Ingredients:

Dulce de Leche:

4 cups (1 quart) (1 liter) whole milk (cow's or goat's milk)

3/4 cup (150 grams) granulated white sugar

2 tablespoons light corn syrup

1/2 teaspoon baking soda

1/8 teaspoon salt

1 teaspoon pure vanilla extract


Instructions:

Dulce de Leche: Put the milk, sugar, corn syrup, baking soda and salt in a large, heavy-duty 8 quart (8 liter) saucepan or Dutch oven. Place over medium to medium-high heat and bring just to a boil. Watch carefully, and as soon as the milk begins to foam up, stir with a heatproof spatula or wooden spoon, and reduce heat until the milk is just at a low rolling boil. (If the milk foams up too much, remove the saucepan from the heat until the foam starts to subside. Then return to heat.)

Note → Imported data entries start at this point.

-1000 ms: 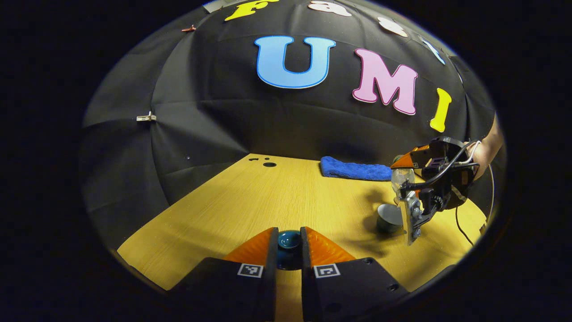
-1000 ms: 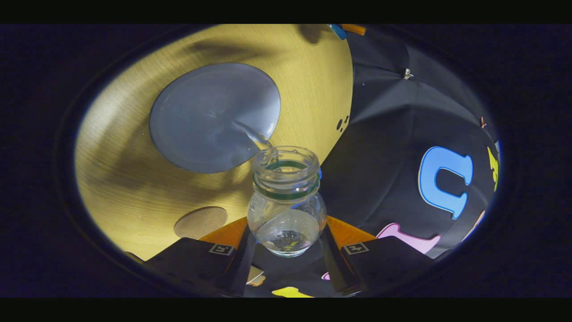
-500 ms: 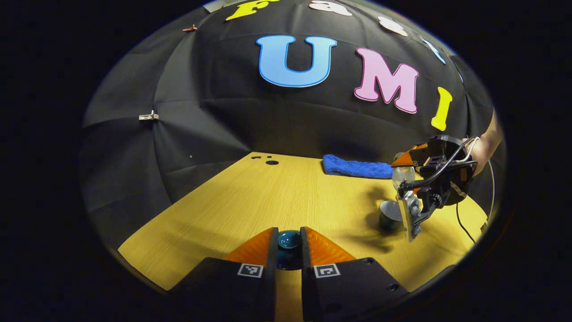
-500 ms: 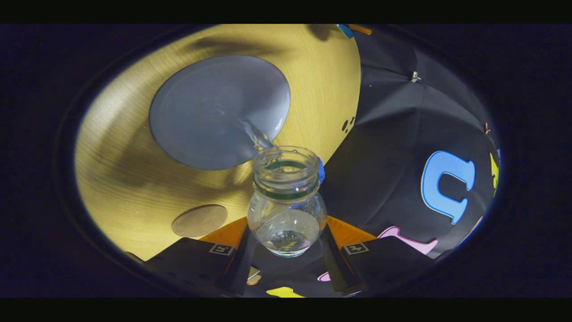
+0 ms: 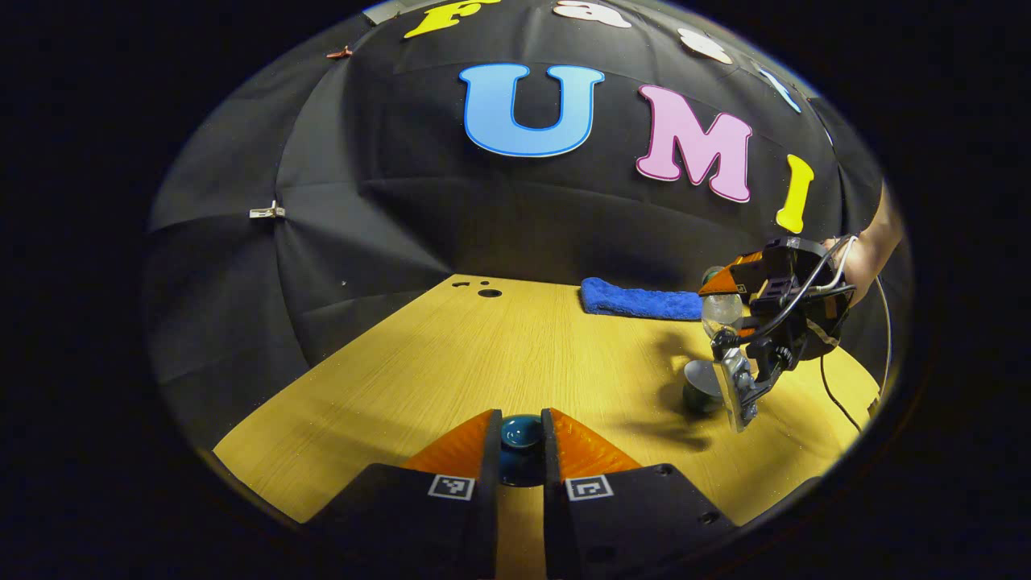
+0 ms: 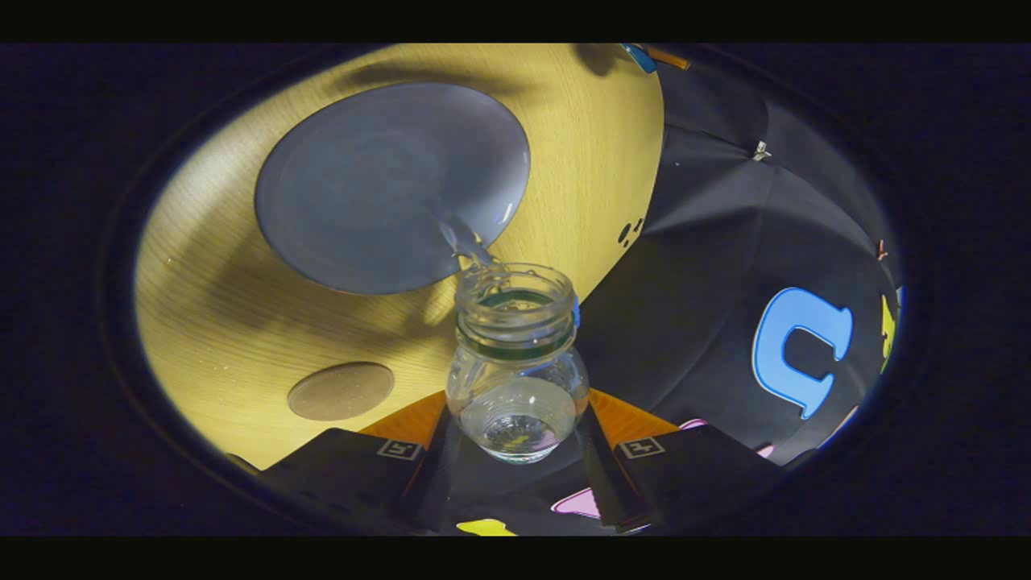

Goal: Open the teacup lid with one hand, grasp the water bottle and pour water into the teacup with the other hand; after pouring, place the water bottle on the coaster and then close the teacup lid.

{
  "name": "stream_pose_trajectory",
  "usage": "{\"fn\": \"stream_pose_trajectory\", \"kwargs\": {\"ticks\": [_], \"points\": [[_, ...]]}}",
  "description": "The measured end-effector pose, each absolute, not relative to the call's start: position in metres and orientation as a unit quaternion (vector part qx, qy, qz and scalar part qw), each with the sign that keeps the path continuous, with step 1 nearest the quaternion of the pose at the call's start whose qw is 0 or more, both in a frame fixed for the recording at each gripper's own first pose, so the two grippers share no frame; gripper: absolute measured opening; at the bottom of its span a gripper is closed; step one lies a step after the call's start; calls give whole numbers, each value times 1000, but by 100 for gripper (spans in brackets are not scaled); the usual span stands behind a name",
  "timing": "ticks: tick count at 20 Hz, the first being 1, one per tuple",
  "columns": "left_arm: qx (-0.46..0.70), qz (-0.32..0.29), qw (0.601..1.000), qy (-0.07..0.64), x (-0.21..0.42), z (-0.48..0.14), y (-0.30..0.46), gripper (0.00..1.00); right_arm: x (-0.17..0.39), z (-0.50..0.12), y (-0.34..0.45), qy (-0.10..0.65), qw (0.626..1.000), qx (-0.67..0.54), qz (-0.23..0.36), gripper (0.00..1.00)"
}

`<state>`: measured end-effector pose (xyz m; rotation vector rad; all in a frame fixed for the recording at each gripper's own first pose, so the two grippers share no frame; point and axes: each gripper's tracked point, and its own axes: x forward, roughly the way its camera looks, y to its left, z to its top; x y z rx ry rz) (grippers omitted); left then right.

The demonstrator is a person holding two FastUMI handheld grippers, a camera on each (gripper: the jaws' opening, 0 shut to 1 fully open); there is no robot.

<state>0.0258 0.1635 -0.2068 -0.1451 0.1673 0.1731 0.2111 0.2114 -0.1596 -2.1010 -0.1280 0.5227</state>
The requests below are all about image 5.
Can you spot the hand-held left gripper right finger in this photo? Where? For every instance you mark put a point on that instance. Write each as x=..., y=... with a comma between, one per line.
x=556, y=532

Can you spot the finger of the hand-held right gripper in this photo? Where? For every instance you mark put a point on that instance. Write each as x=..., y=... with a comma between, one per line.
x=747, y=331
x=729, y=278

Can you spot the red cloth clip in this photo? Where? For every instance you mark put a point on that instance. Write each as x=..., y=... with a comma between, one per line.
x=339, y=53

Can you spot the black backdrop cloth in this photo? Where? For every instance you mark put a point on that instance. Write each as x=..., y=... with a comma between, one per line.
x=362, y=242

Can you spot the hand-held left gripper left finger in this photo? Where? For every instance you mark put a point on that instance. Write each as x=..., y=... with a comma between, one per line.
x=483, y=524

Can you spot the clear plastic water bottle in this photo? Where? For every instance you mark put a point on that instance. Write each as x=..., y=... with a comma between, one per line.
x=721, y=310

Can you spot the blue towel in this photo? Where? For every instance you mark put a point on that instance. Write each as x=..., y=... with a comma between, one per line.
x=636, y=300

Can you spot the dark teal teacup lid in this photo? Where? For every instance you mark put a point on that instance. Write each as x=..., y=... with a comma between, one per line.
x=521, y=435

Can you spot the silver cloth clip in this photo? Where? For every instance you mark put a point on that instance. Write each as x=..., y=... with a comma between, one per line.
x=266, y=213

Continue to cook the milk, stirring the bottom and sides of the saucepan frequently, until the mixture becomes very thick and sticky and caramel colored (this will take about 40 - 60 minutes). It is important to frequently stir the milk so it does not burn. Adjust the heat as necessary, you want the milk to be at a low rolling boil.

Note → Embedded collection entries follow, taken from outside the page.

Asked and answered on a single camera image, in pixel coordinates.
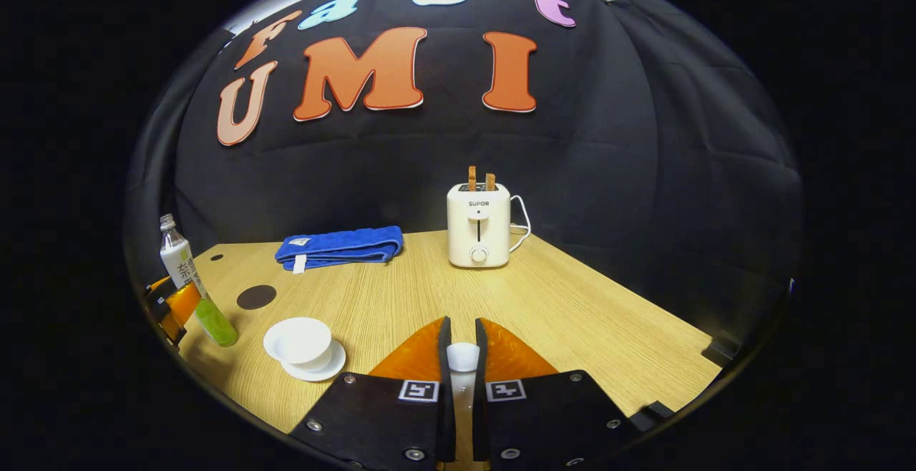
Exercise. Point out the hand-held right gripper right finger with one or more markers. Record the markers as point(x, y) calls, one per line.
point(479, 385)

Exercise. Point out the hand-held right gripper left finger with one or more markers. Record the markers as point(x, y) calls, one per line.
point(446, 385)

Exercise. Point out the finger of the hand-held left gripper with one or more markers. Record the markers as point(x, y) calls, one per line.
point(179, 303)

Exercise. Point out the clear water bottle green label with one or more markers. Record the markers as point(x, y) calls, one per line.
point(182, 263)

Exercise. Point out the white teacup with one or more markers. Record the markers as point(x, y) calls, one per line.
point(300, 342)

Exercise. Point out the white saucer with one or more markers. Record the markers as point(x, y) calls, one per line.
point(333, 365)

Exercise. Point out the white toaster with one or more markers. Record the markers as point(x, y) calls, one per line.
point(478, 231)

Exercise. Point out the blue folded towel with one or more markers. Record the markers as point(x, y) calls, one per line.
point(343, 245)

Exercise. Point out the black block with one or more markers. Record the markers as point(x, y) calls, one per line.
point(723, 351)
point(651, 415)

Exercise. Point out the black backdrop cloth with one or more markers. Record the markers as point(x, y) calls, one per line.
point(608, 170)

Note: There are several stages the milk goes through during the cooking process. When the milk first comes to a boil there is a lot of foam. Eventually the foam subsides and after about 15 minutes, you will notice that the milk turns a light beige color. As it continues to cook, the milk thickens and gets darker and darker in color. The more you cook the Dulce de Leche, the thicker and more caramel colored it will become. Once the Dulce de Leche has been reduced to about 1 1/4 cups (300 ml) it is ready.

Remove from heat and strain, if necessary. Stir in the vanilla extract. Let cool before covering and storing. The Dulce de Leche can be stored in the refrigerator for at least a month.

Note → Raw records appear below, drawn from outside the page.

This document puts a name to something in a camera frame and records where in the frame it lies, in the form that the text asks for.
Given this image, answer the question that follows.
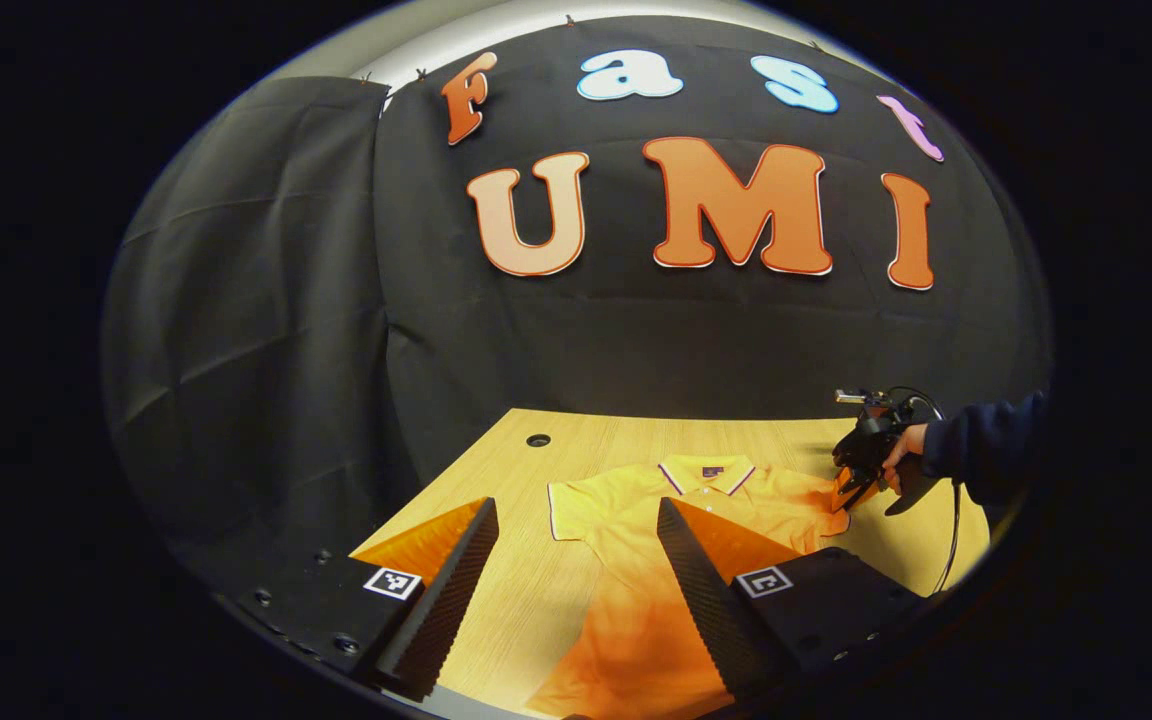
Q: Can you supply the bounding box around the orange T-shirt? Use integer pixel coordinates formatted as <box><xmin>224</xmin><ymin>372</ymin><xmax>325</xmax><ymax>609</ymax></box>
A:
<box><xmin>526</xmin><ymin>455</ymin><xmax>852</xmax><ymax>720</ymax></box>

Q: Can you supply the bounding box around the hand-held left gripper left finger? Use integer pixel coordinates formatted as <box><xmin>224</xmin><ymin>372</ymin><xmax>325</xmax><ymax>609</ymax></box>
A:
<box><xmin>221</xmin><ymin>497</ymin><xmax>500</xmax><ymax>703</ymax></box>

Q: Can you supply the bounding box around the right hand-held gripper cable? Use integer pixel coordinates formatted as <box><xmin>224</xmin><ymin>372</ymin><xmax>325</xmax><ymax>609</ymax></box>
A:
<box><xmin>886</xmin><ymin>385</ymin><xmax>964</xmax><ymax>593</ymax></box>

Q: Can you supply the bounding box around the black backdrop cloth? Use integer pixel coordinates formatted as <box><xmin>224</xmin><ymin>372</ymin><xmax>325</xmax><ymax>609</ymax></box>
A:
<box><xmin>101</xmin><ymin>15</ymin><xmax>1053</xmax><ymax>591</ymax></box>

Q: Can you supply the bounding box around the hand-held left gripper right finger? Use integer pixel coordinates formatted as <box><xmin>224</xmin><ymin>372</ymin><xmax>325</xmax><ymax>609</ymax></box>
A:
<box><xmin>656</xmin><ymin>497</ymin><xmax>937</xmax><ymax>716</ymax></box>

Makes approximately 1 1/4 cups (300 ml). Preparation time 1 hour.


Description:

I have become totally addicted to homemade Dulce de Leche. Although I liked it well enough when I bought a commercial brand, my fondness for it went up about 100% after making it from scratch. I hope the same thing happens to you once you try this recipe. I admit that my favorite way to eat this caramel flavored spread is from a spoon, but it is also great when poured over ice cream, used as a dip for fruit, spread on bread or even pancakes, poured over popcorn, used as a flavoring in homemade ice cream or yogurt, as a frosting, to sandwich two cookies together (especially in Alfajores), as a layer in Millionaire's Shortbread Bars, or in a Banoffee Pie (takes a pastry shell and fills it with Dulce de Leche, sliced bananas, and whipped cream).

Dulce de Leche (pronounced DOOL-say day LAY-chay) is a rich, sweet, complex caramel flavored cream that is made by boiling down cow's or goat's milk, mixed with sugar, until thick and golden colored. Dulce de Leche means "sweet of milk" or "milk candy" and it is very popular in Mexico, Central and South America. It is also known as cajeta, arequipe, manjar or manjur, and doce de leite and is usually sold in cans, jars, or tubs in Latin markets and grocery stores. Some recipes make homemade Dulce de Leche by simply cooking a can of sweetened condensed milk until thick and golden colored. While this Dulce de Leche is good, I prefer making it from scratch. But making it from scratch does require one hour of your undivided attention, as it needs a lot of stirring. So, pull up a chair, turn on the television, and enjoy how your kitchen slowly fills with the sweet flavor of caramel. To make Dulce de Leche you start with whole milk, either cow's or goat's. Goat's milk gives the Dulce de Leche a slightly different flavor, with a distinct after taste. I have found goat's milk at my local grocery store, and it is definitely worth trying. Besides milk, you need some white granulated sugar, a few tablespoons of light corn syrup (or glucose), a little baking soda and salt.

To cook the Dulce de Leche you will need a large 8 quart (8 liter) saucepan or Dutch oven as the milk does foam up as it comes to a boil. If you are like me and only have a 6 quart (6 liter) Dutch oven, you may have to remove the saucepan from the heat briefly once the milk starts to foam up, as there is the possibility of it spilling over the top of the saucepan. Just let the foam subside and then return to heat. Once the milk comes to a boil, reduce the heat to a simmer. You want the milk to cook at a low, rolling boil. Stir the bottom and sides of the saucepan frequently to prevent burning. After about 15 minutes of cooking, the milk will start to turn a light beige color. As it continues to cook, the milk will caramelize and eventually it turns a deep golden brown color with a thick, sticky texture. Total cooking time is between 40-60 minutes or until the milk has reduced to about 1 1/4 to 1 1/2 cups (300-360 ml). Dulce de Leche can be stored in the refrigerator for at least a month. To soften, gently warm in the microwave or on the stove.